Essas ações têm gerado reações diversas, incluindo protestos populares, críticas de defensores dos direitos humanos e até questionamentos legais sobre a forma como agentes entram em casas ou utilizam autoridades administrativas para cumprir mandados.

O debate sobre o papel do ICE ficou ainda mais intenso nos últimos meses com notícias sobre programas de vigilância e uso de tecnologia para rastrear imigrantes pelo país e críticas quanto à expansão de poderes investigativos e de detenção, em meio a questionamentos sobre privacidade e direitos civis.

Medo que altera a rotina

Entre os brasileiros que permanecem no país, o sentimento é de alerta constante. O receio de ser abordado por agentes do ICE tem mudado hábitos simples do cotidiano, como sair de casa, utilizar transporte público, frequentar eventos ou circular em regiões com maior presença policial. 

Em muitos casos, o medo não se restringe apenas a quem está sem documentos, mas também a pessoas com processos migratórios em andamento ou com situação legal regularizada.

Esse é o caso de uma brasileira de 27 anos, que vive na Califórnia desde setembro de 2022 e pediu para não ser identificada. Ela chegou aos Estados Unidos por meio de um programa de intercâmbio como au pair, que garantia trabalho, estudo e permanência legal por até dois anos. Segundo ela, a experiência inicial trouxe uma sensação de segurança.

“No começo, o intercâmbio me deu tranquilidade. Quando a gente chega em um país novo, o que mais procura é segurança”, relata.

Durante o governo de Joe Biden, segundo a estudante, embora houvesse deportações, o clima era menos hostil. 

“As coisas aconteciam, mas não de forma tão radical ou autoritária. Existia uma expectativa de regularização para quem pagava impostos e contribuía”, afirma, citando o uso do ITIN, número fiscal que permite que imigrantes sem Social Security recolham tributos.

A mudança no cenário, segundo ela, veio com a troca de governo. Mesmo estando hoje em situação legal, matriculada em uma universidade da Califórnia, a brasileira diz que o medo aumentou. 

“É um governo extremista. Existe receio até de se identificar, porque qualquer coisa, inclusive comentários em redes sociais, pode virar motivo para cancelamento de visto”, diz.

A estudante relata que a apreensão se intensificou após ações federais em universidades e estados considerados santuários. 
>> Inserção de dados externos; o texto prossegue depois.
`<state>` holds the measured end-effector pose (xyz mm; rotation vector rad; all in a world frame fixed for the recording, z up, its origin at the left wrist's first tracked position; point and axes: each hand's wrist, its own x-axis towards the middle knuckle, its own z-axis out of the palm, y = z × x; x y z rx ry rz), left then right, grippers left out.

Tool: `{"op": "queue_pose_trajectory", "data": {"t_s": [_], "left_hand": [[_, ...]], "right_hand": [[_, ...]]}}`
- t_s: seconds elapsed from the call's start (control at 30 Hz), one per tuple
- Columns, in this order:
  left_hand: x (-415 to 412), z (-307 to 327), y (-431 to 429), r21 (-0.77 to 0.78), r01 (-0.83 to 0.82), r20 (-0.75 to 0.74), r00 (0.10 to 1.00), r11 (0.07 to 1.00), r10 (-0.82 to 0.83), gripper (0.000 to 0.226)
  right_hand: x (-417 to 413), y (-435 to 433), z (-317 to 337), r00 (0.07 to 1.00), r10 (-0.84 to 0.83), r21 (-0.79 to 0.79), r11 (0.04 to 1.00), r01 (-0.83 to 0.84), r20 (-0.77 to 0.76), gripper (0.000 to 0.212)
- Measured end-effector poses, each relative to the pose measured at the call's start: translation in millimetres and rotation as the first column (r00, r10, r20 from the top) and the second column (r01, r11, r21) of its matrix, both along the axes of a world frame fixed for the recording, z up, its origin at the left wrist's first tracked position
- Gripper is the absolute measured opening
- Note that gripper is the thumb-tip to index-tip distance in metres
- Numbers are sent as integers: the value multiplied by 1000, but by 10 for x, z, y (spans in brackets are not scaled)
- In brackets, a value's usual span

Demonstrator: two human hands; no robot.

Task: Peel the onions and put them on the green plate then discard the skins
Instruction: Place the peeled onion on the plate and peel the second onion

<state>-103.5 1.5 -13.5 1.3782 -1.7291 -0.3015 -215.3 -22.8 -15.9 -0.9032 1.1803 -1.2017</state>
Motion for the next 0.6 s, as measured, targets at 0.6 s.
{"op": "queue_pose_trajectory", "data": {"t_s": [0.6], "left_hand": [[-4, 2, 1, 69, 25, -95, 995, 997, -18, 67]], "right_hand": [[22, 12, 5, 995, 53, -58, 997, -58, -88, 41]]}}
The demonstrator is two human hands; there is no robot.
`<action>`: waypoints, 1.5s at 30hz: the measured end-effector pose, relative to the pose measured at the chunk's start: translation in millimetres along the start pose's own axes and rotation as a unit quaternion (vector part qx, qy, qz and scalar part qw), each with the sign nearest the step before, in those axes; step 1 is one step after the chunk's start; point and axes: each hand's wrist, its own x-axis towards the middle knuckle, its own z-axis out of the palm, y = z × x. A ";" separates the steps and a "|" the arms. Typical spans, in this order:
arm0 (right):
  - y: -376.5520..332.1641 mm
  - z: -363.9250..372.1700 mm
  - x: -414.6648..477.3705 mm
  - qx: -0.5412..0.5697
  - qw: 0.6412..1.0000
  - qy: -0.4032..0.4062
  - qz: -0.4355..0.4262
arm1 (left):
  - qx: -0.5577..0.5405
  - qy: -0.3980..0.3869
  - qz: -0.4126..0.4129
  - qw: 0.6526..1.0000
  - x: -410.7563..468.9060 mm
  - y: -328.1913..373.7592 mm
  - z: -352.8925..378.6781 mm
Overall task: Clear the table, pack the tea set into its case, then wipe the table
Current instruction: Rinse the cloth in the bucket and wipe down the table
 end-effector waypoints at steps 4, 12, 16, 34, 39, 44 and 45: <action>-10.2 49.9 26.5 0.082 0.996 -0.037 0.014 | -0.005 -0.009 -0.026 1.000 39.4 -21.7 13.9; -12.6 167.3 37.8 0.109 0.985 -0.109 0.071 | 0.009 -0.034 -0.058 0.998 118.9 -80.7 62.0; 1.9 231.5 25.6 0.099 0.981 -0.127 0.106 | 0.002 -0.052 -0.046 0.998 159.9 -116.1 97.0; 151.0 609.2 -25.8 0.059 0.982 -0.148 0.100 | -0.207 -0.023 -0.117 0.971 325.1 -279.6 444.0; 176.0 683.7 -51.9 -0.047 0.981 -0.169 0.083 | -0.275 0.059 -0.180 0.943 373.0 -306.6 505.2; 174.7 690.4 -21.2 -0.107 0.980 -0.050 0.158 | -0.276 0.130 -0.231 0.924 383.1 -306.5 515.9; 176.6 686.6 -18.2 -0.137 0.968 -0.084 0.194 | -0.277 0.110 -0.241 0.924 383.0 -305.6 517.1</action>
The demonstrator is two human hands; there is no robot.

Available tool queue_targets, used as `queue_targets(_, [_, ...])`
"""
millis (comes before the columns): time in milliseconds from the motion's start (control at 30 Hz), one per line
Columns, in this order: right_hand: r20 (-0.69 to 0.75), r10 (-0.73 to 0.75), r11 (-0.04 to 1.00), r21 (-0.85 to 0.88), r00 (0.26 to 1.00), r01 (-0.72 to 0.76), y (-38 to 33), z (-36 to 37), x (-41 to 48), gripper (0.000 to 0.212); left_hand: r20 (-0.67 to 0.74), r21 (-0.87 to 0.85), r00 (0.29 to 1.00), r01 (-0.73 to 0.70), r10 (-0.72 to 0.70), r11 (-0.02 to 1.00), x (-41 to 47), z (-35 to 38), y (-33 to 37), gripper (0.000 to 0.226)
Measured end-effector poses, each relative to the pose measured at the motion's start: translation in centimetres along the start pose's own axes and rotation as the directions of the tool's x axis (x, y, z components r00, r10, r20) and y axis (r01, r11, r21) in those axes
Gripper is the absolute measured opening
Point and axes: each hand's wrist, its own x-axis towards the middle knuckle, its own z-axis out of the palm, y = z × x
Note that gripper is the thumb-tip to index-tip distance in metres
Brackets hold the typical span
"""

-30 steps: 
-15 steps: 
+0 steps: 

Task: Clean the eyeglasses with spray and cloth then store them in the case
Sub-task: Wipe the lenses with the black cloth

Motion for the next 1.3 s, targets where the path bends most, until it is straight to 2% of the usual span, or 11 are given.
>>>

“Quando começaram a falar em revogar o status de estudantes imigrantes, principalmente em faculdades tradicionais, foi um choque. Não é só perder o visto, é perder tudo o que foi investido”, conta.

Ela também informa que abordagens consideradas agressivas e a sensação de que a fiscalização não distingue quem está regularizado. 

“Não querem saber se você tem documento. Querem saber se você é americano. Se não for, já é motivo de medo”, lamenta.

Apesar da Califórnia manter políticas contrárias às diretrizes federais e de o governo estadual se posicionar publicamente contra o endurecimento migratório, a presença do ICE ainda gera insegurança.

Mesmo assim, ela pretende concluir a graduação e retornar ao Brasil. 

Foto: Freepik.

“Quero terminar a faculdade, levar esse conhecimento comigo e voltar. Minha família tem muito medo, pergunta o tempo todo como estão as coisas aqui.”